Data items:

▼▼▼

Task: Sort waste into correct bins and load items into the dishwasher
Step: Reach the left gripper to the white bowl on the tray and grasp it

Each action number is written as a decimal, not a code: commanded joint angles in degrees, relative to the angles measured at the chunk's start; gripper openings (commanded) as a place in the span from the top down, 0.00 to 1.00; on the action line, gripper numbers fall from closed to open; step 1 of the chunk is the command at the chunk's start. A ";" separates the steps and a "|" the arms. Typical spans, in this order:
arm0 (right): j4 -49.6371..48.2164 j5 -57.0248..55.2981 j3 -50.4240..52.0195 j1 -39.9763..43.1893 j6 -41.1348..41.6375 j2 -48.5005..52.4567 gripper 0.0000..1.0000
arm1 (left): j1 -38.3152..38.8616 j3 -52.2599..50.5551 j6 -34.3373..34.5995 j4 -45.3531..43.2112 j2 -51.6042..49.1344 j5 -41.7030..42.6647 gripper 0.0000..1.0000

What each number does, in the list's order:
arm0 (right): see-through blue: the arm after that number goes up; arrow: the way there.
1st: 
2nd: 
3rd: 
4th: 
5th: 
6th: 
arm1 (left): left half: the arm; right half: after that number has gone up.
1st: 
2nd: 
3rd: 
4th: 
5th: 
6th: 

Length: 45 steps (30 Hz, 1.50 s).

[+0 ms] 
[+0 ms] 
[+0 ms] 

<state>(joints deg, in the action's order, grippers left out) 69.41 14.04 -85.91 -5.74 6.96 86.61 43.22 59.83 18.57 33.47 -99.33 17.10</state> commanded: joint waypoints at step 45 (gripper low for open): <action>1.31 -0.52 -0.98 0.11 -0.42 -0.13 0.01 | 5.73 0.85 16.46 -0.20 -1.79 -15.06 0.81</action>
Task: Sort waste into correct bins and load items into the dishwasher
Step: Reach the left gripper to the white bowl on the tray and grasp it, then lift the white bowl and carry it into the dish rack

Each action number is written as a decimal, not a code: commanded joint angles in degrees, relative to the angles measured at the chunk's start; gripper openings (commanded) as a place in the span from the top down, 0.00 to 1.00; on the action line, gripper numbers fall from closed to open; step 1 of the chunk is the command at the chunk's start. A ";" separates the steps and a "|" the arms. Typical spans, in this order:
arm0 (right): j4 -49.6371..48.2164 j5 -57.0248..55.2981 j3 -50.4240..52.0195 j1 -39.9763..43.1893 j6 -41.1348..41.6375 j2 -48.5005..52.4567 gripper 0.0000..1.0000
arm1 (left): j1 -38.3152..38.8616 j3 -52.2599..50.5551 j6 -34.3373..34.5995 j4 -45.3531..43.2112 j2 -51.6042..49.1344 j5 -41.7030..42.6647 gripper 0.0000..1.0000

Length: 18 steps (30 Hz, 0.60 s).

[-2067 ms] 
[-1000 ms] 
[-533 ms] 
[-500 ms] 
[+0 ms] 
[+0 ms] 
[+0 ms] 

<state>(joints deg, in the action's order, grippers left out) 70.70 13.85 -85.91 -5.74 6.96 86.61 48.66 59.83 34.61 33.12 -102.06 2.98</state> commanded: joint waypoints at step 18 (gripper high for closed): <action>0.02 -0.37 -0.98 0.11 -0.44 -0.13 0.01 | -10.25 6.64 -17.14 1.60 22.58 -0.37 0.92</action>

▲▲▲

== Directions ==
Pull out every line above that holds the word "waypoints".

== Result for this exercise ==
<state>(joints deg, in the action's order, grippers left out) 69.41 14.04 -85.91 -5.74 6.96 86.61 43.22 59.83 18.57 33.47 -99.33 17.10</state> commanded: joint waypoints at step 45 (gripper low for open): <action>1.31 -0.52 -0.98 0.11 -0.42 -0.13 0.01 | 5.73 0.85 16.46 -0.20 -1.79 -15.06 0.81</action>
<state>(joints deg, in the action's order, grippers left out) 70.70 13.85 -85.91 -5.74 6.96 86.61 48.66 59.83 34.61 33.12 -102.06 2.98</state> commanded: joint waypoints at step 18 (gripper high for closed): <action>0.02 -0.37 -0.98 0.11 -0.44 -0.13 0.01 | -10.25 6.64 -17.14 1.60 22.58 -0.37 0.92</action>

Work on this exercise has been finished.